4/18/17

a radical departure


God keeps trying.  He continues to introduce new life into the world: new souls, untainted, unconditioned to psychological norms and cultural proclivities.  Fresh minds, capable of seeing things differently.  Fearless, doubt-less minds.  As-yet-un-disappointed minds, to whom nothing yet seems impossible.  Untrained, undisciplined?  Yes! (as if that's a handicap?).  You mean, kids?  Indeed, I do.


The boy who appears in the photograph at right, much later in his adult life famously said: "The intellect has little to do on the road to discovery.  There comes a leap in consciousness, call it Intuition or what you will, the solution comes to you and you don't know how or why."  But does anyone appreciate the implications of that saying ~ of Albert Einstein's?

I am privileged to teach a small group of children, ages 8 to 11.  Among whom there are at least two of the most brilliant young minds I have ever encountered.  At their present age, they are loved by their peers and admired by adults.  In just a few years, however, not only will those young person's peers envy them, but most adults will actually begin to fear them.

Yet ~ if Einstein's above-quoted belief is correct (which I believe it mostly is), it may not be one of those little geniuses in my class that God will use to deliver profound insights and breakthroughs, to the world.  Genius appears in a great variety of forms; most of which ability is never much recognized and appreciated.  Still, God invests every soul with purpose and with gifts.

The world of men, for the most part, is held captive in their minds within ironclad bounds characterized by a sense of normalcy that is conditioned by a widely shared, inherited experience ~ that is to say, the experience of a fallen human nature and the social consequences of that.

In the realm of religion, "the social consequences of that," that is to say, of fallen human nature, tend to produce little hegemonies, local societies politely called congregations.  Each of those groups, respectively, quietly contents itself with the unstated belief that its members sufficiently understand, and dutifully obey, the will of God.  Meanwhile, famine, wars, poverty, sickness and disease, and myriad other miseries prevail throughout the "developed" world no less than they do amongst the most primitive of cultures.  Whilst the power of the Gospel languishes behind staid walls mortared with indifference to the plight of mankind.

Children are largely neglected, or worse.  There's precious little in the world, for children.  The grownup world is not designed for them.  The greed and self-centeredness of adults typically results in a paucity of resources committed to children.  Rare is the school that truly exists to serve the interests and wellbeing of kids.  Children's hospitals only secondarily exist to help children; at what time such hospitals may not be financially profitable, they cease to exist.

I could, of course, go on.

With all my heart I believe that God ~ perhaps repeatedly ~ has sent children into the world, to whom God did vouchsafe miracles of various kinds.  I imagine, for example, that the cure for ovarian cancer starved to death, at age 6, in Ethiopia in 1978.  And that an efficient and economical technology for desalinating seawater similarly died at a very young age, ironically, due to drinking contaminated water.  And that a revolutionary approach to organ regeneration was aborted just a couple of years ago.

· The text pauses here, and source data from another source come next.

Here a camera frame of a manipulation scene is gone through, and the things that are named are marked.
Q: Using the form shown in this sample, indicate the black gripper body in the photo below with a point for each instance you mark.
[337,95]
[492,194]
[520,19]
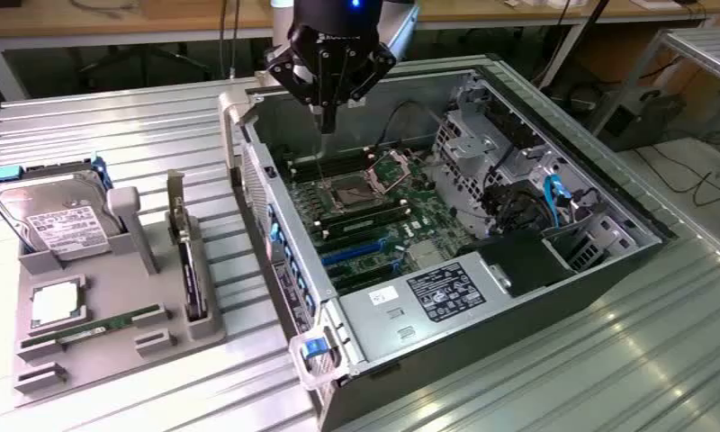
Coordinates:
[336,22]

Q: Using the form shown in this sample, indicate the graphics card with metal bracket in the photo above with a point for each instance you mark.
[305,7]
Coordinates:
[189,270]

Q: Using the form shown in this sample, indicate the grey metal drive cage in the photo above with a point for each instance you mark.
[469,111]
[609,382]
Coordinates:
[461,144]

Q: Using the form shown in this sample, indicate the metal socket cover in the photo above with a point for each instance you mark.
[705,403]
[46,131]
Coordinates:
[392,171]

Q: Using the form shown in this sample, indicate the CPU socket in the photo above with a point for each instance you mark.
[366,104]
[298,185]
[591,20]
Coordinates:
[352,192]

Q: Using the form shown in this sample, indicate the green motherboard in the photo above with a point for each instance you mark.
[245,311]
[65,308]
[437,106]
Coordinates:
[408,216]

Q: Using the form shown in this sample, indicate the installed RAM stick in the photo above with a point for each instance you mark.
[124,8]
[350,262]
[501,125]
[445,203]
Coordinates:
[365,221]

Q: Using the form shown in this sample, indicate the wooden desk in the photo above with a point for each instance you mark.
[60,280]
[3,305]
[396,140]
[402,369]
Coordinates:
[96,22]

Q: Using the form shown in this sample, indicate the blue expansion slot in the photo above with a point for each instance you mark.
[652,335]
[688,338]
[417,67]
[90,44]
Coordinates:
[353,252]

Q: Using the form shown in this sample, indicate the black fan shroud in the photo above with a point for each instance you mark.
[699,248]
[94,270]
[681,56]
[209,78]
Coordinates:
[516,261]

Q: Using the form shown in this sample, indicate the hard disk with blue carrier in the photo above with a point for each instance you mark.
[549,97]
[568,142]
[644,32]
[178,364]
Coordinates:
[60,220]

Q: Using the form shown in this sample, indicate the grey parts rack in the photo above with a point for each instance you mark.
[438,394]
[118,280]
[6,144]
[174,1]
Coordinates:
[120,288]

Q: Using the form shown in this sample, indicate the grey power supply unit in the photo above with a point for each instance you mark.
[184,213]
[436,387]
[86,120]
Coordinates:
[384,333]

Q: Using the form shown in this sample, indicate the blue case latch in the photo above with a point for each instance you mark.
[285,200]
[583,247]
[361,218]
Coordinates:
[312,348]

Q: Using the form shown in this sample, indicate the green RAM stick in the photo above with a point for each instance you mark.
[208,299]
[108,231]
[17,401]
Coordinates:
[116,320]

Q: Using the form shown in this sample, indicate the silver CPU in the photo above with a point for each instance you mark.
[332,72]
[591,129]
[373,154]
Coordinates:
[56,303]

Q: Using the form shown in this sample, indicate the black and grey PC case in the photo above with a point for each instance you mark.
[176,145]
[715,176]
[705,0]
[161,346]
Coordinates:
[576,324]

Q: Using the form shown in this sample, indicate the metal slat table frame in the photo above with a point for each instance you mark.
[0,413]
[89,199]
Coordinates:
[708,54]

Still, God keeps trying.  He continues to send new life into the world....

Some day, some unknown young person is going to follow after a radical departure in his mind.  He is going to dare to think in ways that have little to do with other people's values or expectations.  Or she is going to know ~ intuitively ~ that such and such an idea has merit, notwithstanding that no one else gets it.  But will they follow through with those insights and intuition?  Will they be helped with guidance and resources needed to explore, to experiment, and to develop those ideas?


Recently, a new species of spider was discovered.  It is an amazing little creature.  Here is a picture of its web (at right).  And here is an article describing that spider and its discoverer.  Question: Who teaches those tiny spiders how to weave such intricate structures?  The answer, of course, is that God invests every spider of that species with the instinct and ability to create those delicate masterpieces.

But if God is able and willing to give such phenomenal instinct and ability to itsy-bitsy spiders, then what may one imagine is God willing to give to human children?  Unfortunately for all of us, children and even young adults are rarely taken seriously.  


Revival is very much in the heart and mind and will of God.  I am increasingly convinced, however, that it is going to require a radical departure, in order for an uncommon manifestation of God's Spirit to find entrance into the world.  And I truly believe that God may even use some child(ren) to do just that.